If someone wants it applied there, or to any other stable or longterm
tree, then please email the backport, including the original git commit
id to <stable(a)vger.kernel.org>.
To reproduce the conflict and resubmit, you may use the following commands:
git fetch https://git.kernel.org/pub/scm/linux/kernel/git/stable/linux.git/ linux-6.12.y
git checkout FETCH_HEAD
git cherry-pick -x 5b1122fc4995f308b21d7cfc64ef9880ac834d20
# <resolve conflicts, build, test, etc.>
git commit -s
git send-email --to '<stable(a)vger.kernel.org>' --in-reply-to '2025040859-vocalist-germproof-0dee@gregkh' --subject-prefix 'PATCH 6.12.y' HEAD^..
Possible dependencies:
thanks,
greg k-h
------------------ original commit in Linus's tree ------------------
From 5b1122fc4995f308b21d7cfc64ef9880ac834d20 Mon Sep 17 00:00:00 2001
From: Dan Carpenter <dan.carpenter(a)linaro.org>
Date: Mon, 10 Mar 2025 22:48:29 +0300
Subject: [PATCH] platform/x86/amd/pmf: fix cleanup in amd_pmf_init_smart_pc()
MIME-Version: 1.0
Content-Type: text/plain; charset=UTF-8
Content-Transfer-Encoding: 8bit
There are a few problems in this code:
First, if amd_pmf_tee_init() fails then the function returns directly
instead of cleaning up. We cannot simply do a "goto error;" because
the amd_pmf_tee_init() cleanup calls tee_shm_free(dev->fw_shm_pool);
and amd_pmf_tee_deinit() calls it as well leading to a double free.

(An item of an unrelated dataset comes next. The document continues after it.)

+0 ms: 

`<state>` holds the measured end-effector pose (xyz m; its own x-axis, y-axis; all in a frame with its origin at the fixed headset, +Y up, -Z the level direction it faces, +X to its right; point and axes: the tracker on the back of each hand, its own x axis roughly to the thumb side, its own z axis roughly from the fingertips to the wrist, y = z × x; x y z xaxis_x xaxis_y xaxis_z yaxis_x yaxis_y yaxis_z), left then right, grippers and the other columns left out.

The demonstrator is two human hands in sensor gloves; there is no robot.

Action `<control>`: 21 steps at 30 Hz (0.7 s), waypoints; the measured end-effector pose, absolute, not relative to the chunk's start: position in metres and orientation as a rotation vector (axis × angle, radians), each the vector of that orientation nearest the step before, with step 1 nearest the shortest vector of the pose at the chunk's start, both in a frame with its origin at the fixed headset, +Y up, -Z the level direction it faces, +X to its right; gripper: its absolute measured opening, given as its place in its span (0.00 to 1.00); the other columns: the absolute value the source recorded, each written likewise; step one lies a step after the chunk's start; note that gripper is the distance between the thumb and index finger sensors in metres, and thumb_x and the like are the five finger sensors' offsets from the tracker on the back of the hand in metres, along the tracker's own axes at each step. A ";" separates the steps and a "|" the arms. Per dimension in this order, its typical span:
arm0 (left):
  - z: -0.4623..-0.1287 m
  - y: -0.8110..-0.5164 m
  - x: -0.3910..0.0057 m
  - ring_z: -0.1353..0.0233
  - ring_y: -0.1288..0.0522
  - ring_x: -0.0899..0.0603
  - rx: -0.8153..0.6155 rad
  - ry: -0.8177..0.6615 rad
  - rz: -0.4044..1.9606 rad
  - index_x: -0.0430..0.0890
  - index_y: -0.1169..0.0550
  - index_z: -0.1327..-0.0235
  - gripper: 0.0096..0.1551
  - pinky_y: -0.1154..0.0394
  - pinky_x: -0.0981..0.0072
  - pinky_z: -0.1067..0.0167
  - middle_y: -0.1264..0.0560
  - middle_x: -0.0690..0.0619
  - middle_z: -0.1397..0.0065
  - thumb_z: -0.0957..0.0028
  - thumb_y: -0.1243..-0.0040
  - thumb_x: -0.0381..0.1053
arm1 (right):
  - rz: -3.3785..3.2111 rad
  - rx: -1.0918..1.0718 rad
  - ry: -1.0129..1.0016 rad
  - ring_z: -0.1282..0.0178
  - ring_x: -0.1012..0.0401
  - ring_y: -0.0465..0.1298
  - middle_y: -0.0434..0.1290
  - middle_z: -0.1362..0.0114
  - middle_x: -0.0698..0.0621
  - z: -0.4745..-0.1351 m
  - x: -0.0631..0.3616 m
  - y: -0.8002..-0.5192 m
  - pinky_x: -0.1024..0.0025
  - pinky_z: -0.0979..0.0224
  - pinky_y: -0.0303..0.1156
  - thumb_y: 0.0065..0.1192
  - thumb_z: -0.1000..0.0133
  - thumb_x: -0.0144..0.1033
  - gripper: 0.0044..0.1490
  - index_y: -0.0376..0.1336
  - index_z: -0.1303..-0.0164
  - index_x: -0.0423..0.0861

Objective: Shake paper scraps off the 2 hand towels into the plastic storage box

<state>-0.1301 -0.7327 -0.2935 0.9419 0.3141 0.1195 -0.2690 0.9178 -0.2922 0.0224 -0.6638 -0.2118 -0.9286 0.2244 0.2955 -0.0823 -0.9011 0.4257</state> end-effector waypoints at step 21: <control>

I have re-written this code to use an unwind ladder to free the
allocations.
Second, if amd_pmf_start_policy_engine() fails on every iteration though
the loop then the code calls amd_pmf_tee_deinit() twice which is also a
double free. Call amd_pmf_tee_deinit() inside the loop for each failed
iteration. Also on that path the error codes are not necessarily
negative kernel error codes. Set the error code to -EINVAL.
There is a very subtle third bug which is that if the call to
input_register_device() in amd_pmf_register_input_device() fails then
we call input_unregister_device() on an input device that wasn't
registered. This will lead to a reference counting underflow
because of the device_del(&dev->dev) in __input_unregister_device().
It's unlikely that anyone would ever hit this bug in real life.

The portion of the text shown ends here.